-- EXERCISE --
Start the output with the opening line of the listing below and continue, reproducing each line exactly, up to and including the line that contains "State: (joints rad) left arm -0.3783".

*** Begin section ***

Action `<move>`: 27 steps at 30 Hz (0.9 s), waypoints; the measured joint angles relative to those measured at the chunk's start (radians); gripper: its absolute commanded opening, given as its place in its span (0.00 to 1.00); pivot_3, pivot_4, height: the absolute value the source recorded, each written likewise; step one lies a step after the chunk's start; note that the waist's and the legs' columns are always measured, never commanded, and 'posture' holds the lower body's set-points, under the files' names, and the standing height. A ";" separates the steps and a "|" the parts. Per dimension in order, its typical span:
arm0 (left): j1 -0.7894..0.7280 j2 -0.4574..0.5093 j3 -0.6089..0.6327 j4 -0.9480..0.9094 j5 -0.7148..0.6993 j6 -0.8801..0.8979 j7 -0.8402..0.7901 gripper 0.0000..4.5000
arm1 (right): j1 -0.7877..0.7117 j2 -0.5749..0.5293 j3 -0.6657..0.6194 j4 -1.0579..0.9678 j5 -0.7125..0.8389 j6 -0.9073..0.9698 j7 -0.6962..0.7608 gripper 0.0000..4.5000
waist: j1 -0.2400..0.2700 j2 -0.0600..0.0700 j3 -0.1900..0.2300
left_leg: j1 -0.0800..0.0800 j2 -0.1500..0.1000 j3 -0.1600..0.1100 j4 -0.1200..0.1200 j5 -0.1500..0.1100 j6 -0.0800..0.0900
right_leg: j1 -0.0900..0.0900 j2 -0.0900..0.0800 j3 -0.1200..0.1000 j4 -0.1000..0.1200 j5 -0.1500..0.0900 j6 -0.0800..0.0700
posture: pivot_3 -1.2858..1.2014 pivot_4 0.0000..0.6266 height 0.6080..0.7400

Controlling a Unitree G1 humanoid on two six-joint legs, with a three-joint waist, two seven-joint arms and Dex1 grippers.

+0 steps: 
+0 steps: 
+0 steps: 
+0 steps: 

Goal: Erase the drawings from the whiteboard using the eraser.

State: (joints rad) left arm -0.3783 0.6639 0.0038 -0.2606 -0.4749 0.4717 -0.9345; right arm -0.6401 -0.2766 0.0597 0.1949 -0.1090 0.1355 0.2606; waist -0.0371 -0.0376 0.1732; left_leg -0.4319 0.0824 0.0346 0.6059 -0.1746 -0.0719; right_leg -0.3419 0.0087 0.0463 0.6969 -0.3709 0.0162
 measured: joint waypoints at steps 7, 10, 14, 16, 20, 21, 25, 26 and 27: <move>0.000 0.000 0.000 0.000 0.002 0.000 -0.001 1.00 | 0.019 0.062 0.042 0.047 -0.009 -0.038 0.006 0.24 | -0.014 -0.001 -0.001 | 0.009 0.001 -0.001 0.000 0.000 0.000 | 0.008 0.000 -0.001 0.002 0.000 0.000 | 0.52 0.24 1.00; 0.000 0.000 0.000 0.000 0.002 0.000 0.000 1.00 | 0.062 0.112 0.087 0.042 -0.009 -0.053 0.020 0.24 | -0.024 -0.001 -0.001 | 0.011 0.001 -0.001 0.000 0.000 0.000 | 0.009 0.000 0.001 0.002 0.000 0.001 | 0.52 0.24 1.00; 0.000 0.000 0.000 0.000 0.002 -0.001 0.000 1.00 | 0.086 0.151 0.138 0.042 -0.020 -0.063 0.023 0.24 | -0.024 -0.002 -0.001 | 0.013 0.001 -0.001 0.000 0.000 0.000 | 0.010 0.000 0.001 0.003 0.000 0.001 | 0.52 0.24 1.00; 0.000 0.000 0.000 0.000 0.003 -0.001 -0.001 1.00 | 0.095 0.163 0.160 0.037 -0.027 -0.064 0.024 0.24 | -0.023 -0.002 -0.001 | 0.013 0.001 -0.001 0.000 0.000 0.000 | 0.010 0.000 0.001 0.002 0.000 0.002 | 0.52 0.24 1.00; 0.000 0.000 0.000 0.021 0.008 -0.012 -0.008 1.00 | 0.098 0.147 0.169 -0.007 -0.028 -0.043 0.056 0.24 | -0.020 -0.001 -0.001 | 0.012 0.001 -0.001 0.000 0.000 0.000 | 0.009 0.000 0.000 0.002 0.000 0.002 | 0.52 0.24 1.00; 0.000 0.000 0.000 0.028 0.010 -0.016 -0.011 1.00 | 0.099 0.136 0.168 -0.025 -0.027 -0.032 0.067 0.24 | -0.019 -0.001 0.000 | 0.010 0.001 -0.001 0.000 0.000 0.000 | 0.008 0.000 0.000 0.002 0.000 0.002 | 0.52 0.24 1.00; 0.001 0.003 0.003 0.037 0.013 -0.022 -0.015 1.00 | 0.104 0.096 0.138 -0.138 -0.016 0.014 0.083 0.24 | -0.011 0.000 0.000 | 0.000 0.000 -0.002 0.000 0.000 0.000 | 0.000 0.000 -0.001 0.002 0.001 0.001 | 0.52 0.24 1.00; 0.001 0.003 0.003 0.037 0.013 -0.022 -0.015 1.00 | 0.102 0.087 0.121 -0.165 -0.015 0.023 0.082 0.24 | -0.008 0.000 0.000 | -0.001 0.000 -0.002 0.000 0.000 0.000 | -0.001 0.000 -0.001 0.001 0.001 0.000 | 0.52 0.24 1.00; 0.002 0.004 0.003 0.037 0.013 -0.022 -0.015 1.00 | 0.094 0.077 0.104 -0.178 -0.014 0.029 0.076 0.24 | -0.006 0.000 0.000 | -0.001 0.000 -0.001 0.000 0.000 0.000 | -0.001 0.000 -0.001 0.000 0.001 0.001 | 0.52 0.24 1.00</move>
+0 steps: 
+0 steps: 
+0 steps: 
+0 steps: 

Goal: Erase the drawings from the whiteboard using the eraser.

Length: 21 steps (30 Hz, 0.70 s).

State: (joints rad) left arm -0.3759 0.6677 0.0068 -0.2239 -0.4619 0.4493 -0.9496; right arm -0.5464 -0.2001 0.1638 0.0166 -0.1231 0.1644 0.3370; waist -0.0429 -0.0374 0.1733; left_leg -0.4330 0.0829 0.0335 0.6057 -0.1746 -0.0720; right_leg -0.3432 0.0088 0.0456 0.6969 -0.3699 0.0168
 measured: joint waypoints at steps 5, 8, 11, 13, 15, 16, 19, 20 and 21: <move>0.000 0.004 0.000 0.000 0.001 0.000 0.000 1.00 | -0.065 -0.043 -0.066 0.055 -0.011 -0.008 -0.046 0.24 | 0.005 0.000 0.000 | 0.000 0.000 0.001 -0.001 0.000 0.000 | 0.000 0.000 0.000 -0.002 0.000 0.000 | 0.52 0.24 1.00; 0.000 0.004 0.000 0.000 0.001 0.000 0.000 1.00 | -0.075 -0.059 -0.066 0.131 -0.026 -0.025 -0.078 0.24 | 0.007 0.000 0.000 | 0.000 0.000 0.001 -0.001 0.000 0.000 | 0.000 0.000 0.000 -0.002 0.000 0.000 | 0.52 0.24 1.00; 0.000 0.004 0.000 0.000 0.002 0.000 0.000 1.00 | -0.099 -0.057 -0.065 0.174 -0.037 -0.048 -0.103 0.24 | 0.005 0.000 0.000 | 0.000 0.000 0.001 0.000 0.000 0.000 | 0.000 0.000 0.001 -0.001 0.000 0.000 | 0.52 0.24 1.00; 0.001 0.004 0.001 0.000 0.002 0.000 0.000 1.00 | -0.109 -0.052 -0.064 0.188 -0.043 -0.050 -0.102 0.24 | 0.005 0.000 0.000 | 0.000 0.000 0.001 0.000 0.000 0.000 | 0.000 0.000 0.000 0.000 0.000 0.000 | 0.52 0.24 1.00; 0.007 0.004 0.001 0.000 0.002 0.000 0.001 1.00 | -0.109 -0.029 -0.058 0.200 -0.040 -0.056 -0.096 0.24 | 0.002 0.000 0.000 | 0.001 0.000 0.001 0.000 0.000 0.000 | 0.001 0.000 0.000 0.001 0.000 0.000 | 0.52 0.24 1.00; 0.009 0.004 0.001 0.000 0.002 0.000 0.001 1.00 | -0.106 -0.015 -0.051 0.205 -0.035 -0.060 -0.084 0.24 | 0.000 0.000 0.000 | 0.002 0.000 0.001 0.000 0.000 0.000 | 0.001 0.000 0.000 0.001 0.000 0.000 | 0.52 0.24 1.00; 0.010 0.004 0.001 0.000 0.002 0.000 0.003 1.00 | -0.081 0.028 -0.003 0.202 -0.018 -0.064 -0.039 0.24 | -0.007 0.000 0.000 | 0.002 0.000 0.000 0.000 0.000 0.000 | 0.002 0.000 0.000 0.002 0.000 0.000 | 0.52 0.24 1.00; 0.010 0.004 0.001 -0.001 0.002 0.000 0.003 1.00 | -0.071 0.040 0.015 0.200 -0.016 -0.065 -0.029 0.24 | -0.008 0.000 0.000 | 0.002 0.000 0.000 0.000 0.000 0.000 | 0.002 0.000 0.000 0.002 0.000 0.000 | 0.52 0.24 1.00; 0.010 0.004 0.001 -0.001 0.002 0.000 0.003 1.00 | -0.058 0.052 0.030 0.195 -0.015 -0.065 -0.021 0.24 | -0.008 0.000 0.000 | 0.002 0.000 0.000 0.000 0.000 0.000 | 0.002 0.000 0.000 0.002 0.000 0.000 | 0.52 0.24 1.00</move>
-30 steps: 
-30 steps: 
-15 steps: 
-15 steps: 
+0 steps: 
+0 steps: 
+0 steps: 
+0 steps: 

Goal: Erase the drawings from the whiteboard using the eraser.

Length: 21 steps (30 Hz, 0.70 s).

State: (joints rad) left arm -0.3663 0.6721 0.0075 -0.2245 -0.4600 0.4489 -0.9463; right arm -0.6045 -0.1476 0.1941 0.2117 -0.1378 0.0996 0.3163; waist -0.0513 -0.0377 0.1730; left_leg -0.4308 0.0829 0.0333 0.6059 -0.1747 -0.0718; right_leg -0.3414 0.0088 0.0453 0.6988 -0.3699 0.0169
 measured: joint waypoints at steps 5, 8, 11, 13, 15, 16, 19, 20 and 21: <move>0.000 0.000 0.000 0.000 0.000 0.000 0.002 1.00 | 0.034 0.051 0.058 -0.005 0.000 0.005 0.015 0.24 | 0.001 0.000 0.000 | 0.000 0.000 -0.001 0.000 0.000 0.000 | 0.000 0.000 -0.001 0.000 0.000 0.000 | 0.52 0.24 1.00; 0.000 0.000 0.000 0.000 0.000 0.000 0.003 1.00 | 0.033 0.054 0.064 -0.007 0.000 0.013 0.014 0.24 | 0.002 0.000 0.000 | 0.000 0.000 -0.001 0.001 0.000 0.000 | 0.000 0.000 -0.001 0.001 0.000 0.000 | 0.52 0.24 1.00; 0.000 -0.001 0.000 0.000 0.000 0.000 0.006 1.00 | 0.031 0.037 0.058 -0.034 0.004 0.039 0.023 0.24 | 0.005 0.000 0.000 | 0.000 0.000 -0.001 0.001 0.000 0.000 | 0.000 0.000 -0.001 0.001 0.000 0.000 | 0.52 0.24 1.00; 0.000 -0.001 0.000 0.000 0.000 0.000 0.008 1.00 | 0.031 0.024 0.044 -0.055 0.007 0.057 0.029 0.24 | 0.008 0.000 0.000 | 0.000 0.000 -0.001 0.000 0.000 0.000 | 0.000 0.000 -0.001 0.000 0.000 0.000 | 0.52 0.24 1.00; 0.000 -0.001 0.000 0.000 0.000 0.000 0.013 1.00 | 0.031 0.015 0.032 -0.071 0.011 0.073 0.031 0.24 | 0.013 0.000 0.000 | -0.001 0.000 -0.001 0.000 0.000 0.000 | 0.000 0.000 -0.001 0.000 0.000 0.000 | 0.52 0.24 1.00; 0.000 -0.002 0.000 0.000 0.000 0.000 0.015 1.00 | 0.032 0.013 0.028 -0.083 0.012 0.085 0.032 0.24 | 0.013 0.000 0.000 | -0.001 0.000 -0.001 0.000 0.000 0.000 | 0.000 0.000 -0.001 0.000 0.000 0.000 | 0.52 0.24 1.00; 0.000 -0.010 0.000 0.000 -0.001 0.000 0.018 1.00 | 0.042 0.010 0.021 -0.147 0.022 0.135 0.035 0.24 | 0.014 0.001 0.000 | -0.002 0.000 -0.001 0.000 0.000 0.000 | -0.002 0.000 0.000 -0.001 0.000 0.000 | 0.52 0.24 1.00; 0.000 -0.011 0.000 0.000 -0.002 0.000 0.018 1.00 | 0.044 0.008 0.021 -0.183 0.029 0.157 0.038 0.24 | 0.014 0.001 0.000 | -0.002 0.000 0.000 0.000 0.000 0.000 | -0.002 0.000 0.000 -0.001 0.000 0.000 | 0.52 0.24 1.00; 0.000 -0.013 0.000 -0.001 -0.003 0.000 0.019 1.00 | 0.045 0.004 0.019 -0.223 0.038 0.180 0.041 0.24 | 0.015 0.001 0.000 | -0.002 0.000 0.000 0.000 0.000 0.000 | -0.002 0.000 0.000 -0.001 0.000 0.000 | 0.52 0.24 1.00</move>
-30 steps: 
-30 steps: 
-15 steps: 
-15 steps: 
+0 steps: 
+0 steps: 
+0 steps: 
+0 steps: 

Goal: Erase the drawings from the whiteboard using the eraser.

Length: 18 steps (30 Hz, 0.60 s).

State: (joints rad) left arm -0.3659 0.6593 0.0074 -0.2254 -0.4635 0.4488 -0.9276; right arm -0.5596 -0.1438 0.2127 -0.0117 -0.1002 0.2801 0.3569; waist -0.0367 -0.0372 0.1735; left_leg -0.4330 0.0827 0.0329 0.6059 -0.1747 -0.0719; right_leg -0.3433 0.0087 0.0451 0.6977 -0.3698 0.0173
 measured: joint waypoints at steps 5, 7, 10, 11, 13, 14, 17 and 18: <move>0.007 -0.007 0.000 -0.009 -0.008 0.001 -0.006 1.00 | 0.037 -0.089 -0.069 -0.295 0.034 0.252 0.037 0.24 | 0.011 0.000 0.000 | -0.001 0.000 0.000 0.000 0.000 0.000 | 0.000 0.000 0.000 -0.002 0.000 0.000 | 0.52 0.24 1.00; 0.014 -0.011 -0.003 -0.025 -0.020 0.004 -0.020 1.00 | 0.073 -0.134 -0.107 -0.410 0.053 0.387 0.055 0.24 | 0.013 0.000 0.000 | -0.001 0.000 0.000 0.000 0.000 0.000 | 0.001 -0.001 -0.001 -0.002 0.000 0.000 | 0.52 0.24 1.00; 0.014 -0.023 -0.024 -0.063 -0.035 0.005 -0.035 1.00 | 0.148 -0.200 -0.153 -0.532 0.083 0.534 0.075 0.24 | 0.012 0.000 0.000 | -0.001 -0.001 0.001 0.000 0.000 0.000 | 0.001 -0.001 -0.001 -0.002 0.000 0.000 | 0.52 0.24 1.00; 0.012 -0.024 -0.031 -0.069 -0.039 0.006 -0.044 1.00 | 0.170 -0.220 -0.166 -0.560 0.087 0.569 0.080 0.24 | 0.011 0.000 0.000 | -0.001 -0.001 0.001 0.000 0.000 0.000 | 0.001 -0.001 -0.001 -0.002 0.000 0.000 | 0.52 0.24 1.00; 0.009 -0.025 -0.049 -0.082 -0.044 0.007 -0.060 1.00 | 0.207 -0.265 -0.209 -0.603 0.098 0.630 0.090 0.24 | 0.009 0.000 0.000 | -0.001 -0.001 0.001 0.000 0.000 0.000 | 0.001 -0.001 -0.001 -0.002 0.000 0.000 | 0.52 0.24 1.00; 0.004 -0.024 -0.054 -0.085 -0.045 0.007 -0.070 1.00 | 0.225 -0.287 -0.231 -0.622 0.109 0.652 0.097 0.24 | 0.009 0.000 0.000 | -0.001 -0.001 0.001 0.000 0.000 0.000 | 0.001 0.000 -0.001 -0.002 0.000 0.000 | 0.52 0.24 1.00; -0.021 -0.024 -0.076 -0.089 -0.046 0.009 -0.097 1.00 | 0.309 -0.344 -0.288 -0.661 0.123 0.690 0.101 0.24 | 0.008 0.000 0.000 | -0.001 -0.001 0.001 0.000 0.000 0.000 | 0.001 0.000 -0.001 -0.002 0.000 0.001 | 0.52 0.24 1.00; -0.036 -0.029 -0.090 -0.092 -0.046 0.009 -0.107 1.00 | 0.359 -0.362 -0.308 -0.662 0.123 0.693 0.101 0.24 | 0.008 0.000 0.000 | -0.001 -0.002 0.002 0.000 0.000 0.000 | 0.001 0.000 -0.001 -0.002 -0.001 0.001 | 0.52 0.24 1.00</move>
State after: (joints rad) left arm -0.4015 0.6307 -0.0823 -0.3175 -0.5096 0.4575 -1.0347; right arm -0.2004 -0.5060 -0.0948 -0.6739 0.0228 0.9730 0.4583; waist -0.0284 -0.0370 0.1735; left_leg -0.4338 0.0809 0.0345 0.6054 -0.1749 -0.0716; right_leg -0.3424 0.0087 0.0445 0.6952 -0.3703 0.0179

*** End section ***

-- RESULT FOR THIS EXERCISE --
Action `<move>`: 27 steps at 30 Hz (0.9 s), waypoints; the measured joint angles relative to those measured at the chunk's start (radians); gripper: its absolute commanded opening, given as its place in its span (0.00 to 1.00); pivot_3, pivot_4, height: the absolute value the source recorded, each written likewise; step one lies a step after the chunk's start; note that the waist's and the legs' columns are always measured, never commanded, and 'posture' holds the lower body's set-points, under the files' names, and the standing height. A ";" separates the steps and a "|" the parts. Per dimension in order, its typical span:
arm0 (left): j1 -0.7894..0.7280 j2 -0.4574..0.5093 j3 -0.6089..0.6327 j4 -0.9480..0.9094 j5 -0.7148..0.6993 j6 -0.8801..0.8979 j7 -0.8402..0.7901 gripper 0.0000..4.5000
arm1 (right): j1 -0.7877..0.7117 j2 -0.5749..0.5293 j3 -0.6657..0.6194 j4 -1.0579..0.9678 j5 -0.7125..0.8389 j6 -0.9073..0.9698 j7 -0.6962..0.7608 gripper 0.0000..4.5000
waist: j1 -0.2400..0.2700 j2 -0.0600..0.0700 j3 -0.1900..0.2300
left_leg: j1 -0.0800..0.0800 j2 -0.1500..0.1000 j3 -0.1600..0.1100 j4 -0.1200..0.1200 j5 -0.1500..0.1100 j6 -0.0800..0.0900
right_leg: j1 -0.0900..0.0900 j2 -0.0900..0.0800 j3 -0.1200..0.1000 j4 -0.1000..0.1200 j5 -0.1500..0.0900 j6 -0.0800..0.0700
posture: pivot_3 -1.2858..1.2014 pivot_4 0.0000..0.6266 height 0.6080..0.7400

Controlling a Unitree G1 humanoid on two six-joint legs, with a three-joint waist, two seven-joint arms and Dex1 grippers.

+0 steps: 
+0 steps: 
+0 steps: 
+0 steps: 

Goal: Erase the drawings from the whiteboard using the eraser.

State: (joints rad) left arm -0.3783 0.6639 0.0038 -0.2606 -0.4749 0.4717 -0.9345; right arm -0.6401 -0.2766 0.0597 0.1949 -0.1090 0.1355 0.2606; waist -0.0371 -0.0376 0.1732; left_leg -0.4319 0.0824 0.0346 0.6059 -0.1746 -0.0719; right_leg -0.3419 0.0087 0.0463 0.6969 -0.3709 0.0162

Nothing else is part of this answer.